* [PROBLEM DESCRIPTION]: Your result should be every line of the records below that contains the word "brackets".

* [AVAILABLE DATA]:

BEGIN

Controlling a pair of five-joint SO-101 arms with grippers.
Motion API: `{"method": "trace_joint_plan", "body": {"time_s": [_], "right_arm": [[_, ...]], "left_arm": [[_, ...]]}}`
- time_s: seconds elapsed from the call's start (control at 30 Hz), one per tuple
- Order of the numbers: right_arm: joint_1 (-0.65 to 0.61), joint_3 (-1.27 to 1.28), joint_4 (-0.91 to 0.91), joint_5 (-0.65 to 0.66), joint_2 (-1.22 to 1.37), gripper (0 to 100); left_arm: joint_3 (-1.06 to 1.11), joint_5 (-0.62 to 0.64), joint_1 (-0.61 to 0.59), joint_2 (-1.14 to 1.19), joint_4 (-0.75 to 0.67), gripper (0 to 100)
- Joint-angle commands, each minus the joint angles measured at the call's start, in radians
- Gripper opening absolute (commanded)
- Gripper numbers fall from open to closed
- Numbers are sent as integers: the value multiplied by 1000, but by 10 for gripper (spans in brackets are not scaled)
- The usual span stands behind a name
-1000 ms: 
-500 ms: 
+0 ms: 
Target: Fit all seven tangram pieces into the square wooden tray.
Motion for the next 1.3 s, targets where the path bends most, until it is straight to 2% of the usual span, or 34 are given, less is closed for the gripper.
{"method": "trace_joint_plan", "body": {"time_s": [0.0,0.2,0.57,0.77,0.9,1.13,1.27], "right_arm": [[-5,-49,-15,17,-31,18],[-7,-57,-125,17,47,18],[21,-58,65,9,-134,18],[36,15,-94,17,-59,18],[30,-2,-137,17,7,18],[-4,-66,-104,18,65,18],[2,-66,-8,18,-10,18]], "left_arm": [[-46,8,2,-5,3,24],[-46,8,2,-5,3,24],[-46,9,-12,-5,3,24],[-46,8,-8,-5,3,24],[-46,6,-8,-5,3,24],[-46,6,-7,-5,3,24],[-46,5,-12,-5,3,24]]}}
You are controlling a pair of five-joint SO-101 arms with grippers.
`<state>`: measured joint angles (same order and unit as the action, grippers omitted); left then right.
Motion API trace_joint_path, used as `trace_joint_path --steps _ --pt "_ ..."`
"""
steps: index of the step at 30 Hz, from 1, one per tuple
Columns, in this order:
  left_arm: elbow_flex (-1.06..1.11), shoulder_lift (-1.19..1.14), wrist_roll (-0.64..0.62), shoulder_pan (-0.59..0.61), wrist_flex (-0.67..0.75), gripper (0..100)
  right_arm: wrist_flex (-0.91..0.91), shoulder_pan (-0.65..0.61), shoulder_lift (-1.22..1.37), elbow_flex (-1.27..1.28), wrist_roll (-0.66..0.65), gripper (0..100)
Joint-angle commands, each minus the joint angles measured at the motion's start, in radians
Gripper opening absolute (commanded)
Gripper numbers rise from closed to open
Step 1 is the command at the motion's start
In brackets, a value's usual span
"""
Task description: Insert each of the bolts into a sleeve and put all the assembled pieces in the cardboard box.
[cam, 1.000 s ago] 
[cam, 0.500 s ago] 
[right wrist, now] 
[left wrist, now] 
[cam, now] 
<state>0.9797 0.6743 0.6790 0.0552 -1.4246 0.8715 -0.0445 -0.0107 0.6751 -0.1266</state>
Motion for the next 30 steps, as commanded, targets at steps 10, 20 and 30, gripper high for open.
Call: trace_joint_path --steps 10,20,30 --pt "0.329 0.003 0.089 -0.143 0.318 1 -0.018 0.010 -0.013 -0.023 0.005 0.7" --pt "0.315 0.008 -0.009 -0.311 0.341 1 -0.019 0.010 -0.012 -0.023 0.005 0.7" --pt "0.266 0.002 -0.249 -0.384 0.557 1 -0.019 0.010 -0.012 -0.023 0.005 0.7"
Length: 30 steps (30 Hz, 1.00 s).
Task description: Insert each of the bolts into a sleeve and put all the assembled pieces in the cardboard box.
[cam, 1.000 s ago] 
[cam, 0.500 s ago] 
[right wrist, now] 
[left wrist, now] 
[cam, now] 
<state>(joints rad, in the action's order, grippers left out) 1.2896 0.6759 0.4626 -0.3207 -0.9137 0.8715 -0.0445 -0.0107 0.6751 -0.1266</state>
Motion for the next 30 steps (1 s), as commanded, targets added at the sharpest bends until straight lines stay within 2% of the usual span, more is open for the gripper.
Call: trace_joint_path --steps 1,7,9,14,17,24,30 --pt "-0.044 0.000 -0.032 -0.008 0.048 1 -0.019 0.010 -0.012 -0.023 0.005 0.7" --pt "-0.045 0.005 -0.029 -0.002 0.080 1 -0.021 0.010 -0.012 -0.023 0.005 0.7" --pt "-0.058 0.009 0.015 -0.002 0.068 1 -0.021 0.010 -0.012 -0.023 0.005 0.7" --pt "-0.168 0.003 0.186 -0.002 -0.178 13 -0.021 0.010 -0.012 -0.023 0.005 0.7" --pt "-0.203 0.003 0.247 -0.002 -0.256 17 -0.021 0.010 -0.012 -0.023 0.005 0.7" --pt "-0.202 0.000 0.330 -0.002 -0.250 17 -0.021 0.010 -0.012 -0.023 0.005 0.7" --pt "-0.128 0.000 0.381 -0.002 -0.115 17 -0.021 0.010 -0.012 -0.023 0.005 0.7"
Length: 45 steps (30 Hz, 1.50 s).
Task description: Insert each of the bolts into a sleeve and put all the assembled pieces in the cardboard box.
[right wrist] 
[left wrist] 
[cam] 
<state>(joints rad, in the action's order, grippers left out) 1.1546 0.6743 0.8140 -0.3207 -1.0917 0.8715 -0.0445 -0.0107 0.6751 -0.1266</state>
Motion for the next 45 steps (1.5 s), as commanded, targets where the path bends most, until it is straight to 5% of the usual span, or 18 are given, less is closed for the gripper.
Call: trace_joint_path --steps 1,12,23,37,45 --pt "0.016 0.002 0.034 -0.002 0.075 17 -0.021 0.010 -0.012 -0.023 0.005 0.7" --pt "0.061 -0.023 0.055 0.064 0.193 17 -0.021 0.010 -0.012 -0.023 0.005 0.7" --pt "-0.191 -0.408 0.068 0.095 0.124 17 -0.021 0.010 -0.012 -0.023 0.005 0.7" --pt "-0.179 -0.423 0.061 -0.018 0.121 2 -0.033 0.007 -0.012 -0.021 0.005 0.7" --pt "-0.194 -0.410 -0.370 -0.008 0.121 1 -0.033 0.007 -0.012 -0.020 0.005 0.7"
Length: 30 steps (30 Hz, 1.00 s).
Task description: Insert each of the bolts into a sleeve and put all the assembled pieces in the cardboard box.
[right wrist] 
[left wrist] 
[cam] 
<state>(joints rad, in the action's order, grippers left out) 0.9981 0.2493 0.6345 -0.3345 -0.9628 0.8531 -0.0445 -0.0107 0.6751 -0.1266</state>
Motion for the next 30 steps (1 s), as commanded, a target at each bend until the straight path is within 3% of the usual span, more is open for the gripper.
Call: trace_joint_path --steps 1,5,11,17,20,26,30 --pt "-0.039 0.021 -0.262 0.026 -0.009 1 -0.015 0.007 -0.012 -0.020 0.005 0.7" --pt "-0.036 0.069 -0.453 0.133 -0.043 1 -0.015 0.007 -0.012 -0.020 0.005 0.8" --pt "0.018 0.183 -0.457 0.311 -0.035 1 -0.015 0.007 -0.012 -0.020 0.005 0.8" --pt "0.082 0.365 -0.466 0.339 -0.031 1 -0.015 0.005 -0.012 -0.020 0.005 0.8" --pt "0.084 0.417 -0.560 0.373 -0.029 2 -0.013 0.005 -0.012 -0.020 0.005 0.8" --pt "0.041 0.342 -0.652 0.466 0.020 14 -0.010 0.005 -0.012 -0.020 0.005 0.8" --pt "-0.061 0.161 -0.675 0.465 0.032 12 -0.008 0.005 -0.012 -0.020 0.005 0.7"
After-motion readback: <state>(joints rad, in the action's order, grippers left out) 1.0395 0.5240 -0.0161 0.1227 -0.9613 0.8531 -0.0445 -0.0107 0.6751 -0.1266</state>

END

* [TASK RESULT]:
- Numbers are sent as integers: the value multiplied by 1000, but by 10 for gripper (spans in brackets are not scaled)
In brackets, a value's usual span

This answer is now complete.